> _Required action_:
Report only how many lines of the entries below contain the string "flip".

Stored items:
--- START ---

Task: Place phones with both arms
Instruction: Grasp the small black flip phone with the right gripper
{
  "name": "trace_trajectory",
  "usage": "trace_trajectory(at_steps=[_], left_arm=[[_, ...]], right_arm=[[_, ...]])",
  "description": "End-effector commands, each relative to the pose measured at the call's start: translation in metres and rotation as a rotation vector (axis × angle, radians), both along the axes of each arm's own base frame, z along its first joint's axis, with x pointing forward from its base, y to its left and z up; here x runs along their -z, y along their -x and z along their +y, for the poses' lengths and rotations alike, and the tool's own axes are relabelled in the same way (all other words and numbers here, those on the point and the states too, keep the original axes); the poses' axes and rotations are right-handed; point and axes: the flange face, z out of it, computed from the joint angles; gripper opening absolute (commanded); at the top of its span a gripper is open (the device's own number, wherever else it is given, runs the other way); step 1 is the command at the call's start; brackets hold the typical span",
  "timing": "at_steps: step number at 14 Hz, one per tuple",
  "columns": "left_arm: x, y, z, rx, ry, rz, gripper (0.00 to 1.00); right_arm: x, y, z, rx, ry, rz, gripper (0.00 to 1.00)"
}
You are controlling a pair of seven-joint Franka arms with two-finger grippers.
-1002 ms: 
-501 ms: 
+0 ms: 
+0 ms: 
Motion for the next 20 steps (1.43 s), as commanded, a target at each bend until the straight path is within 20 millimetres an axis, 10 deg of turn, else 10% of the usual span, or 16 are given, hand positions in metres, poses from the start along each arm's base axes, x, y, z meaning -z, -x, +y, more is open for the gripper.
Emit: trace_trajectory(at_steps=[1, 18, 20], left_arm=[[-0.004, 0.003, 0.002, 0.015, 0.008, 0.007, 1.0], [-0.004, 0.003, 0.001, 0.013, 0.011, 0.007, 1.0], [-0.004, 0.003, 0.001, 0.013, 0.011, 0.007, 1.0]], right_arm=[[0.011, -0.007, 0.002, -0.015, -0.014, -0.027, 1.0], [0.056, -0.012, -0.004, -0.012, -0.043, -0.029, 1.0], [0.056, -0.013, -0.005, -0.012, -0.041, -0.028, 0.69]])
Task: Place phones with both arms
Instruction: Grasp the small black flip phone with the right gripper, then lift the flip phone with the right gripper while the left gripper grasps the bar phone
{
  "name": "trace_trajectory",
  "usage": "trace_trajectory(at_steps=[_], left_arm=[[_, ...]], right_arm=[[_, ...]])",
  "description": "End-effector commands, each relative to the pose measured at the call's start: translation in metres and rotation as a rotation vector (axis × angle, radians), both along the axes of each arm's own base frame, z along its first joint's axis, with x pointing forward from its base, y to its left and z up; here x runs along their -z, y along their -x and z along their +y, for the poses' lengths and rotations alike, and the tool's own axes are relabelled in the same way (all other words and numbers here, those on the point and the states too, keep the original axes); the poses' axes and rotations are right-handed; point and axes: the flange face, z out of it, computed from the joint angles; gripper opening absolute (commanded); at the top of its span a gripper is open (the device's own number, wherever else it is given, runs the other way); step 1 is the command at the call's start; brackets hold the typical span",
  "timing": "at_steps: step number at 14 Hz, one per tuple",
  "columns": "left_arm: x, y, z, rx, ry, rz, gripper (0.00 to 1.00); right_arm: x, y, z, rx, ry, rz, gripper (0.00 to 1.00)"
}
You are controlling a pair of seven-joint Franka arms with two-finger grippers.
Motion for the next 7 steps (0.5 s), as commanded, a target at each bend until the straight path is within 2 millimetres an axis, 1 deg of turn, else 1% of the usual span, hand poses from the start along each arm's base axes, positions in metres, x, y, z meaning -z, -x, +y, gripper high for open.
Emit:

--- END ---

> _Expected output_:
2